--- WHAT IS NEEDED ---
Please reproduce exactly the lines that begin the listing below, up to and including the line where "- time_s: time" occurs.

--- DATA FOR REVIEW ---
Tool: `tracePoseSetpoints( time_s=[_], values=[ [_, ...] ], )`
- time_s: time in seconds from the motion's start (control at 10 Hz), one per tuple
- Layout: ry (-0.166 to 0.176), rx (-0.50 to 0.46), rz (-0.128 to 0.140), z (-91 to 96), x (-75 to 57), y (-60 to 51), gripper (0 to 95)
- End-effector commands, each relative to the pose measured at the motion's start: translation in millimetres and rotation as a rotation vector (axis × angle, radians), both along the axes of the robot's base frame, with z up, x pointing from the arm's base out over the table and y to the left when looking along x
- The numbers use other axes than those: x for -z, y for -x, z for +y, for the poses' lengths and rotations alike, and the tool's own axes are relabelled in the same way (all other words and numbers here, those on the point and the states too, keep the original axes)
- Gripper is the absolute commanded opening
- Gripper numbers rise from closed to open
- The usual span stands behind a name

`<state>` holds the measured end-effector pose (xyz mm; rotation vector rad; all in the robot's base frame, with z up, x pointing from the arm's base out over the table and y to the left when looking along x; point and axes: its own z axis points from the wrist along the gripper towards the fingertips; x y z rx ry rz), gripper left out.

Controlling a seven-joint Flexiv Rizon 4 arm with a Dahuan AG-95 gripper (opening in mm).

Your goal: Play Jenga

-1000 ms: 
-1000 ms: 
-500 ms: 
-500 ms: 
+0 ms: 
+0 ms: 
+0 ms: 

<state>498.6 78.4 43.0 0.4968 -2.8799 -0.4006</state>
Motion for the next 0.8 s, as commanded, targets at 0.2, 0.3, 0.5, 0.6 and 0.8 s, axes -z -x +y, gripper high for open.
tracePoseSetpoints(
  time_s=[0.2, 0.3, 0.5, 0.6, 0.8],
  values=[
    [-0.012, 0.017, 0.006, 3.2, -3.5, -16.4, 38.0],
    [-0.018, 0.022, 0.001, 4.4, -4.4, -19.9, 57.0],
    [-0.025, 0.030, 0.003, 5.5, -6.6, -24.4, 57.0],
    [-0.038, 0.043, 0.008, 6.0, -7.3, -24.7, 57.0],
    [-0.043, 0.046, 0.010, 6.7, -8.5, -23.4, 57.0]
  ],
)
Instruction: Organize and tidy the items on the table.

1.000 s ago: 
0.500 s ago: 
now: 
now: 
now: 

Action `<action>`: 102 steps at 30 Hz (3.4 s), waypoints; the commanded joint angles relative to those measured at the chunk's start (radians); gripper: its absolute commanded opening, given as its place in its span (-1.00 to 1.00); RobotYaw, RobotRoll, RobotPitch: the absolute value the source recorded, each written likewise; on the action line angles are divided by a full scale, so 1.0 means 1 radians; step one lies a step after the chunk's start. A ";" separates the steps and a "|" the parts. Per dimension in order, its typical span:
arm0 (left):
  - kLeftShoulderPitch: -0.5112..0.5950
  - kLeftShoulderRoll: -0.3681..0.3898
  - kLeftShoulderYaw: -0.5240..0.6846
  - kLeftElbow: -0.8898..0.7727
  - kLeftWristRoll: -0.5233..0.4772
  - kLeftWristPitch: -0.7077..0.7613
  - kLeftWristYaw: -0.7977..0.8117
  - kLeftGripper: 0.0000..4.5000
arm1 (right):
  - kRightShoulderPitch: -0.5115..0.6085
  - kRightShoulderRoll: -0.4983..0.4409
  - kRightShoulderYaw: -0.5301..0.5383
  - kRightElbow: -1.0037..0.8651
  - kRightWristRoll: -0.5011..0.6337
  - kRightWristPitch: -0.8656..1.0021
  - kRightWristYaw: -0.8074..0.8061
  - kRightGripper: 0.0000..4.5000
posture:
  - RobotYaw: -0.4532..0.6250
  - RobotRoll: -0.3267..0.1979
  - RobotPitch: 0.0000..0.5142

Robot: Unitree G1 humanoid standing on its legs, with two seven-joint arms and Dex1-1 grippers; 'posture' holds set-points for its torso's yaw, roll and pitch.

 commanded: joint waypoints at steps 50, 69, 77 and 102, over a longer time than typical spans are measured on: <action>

--- YOUR SOLUTION ---
Tool: `tracePoseSetpoints( time_s=[_], values=[ [_, ...] ], )`
- time_s: time in seconds from the motion's start (control at 10 Hz), one per tuple

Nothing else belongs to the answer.